While I’m on a roll, lets look forward 20 years to a potential economic and political problem caused by a sound scientific energy solution. Prior to 1977, hydrocarbon energy markets were somewhat kept in balance by the smaller producers being able to keep the larger producers honest. That changed when regulatory hurdles became so great that most small producers (both drillers and refiners) no longer had the economies of scale to compete and either closed or were absorbed by the large firms that could afford to deal with the governmental requirements. The problem I’ve heard bounced around some think tanks is how do we keep the barriers to entry into the nuclear power production industry low enough to prevent a future near monopoly like we created in the oil industry while maintain the high levels of safety and security of facilities needed. One portion of that was addressed this year in the President’s Energy Act that would protect power plant (and refinery) investors from undue risk due to changing federal regulations, but even that doesn’t have all the bugs worked out. Once we provide the right balance of oversight while encouraging healthy competition we will finally see President Eisenhower’s dream of total energy independence – and a much cleaner environment without lower our standard of living.
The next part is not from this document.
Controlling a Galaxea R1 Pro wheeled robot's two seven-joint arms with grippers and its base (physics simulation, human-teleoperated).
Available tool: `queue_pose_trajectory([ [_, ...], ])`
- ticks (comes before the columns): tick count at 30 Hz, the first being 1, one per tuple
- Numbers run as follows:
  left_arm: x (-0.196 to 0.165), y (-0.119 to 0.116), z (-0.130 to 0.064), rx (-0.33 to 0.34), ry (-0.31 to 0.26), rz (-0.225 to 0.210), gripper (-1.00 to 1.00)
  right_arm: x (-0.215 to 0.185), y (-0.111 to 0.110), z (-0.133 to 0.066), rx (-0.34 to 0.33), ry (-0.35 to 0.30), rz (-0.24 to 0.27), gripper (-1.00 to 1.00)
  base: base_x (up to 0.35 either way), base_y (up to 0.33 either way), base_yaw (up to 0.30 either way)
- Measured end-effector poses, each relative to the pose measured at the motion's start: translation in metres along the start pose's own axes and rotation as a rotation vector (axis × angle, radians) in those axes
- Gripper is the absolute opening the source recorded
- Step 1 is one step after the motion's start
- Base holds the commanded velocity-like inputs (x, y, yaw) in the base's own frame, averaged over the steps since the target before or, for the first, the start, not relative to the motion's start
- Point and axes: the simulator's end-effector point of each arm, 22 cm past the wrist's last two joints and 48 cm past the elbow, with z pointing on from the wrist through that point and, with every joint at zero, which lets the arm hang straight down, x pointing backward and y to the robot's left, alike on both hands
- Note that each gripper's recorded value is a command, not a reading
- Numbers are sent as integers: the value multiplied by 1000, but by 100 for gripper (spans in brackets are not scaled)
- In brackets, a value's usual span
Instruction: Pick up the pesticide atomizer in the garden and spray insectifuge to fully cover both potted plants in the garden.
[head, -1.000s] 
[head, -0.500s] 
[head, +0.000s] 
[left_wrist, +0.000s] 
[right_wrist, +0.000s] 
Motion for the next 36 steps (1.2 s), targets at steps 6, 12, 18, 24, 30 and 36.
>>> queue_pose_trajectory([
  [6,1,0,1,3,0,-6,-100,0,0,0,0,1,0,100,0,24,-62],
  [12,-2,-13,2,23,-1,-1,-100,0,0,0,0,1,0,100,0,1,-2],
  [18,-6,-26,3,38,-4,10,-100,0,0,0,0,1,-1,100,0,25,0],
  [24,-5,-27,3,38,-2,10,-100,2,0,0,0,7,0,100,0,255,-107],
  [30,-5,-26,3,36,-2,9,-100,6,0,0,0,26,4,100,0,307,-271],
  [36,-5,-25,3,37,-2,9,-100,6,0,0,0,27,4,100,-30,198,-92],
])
If anyone has the solution I will forward it to my think tank contacts.
 
havnmonkey:
Solar/Wind and yes nuclear power(even though we must be very careful) should get WAY more attention than they are getting, I can't wait until shingles are replaced with solar cells.
If you really care about the ocean and the environment I’d hold off on those PV shingles until someone can show how to make them without huge heavy metals contamination problems during their manufacturing - and then a way to safely dispose of them at the end of their life cycle.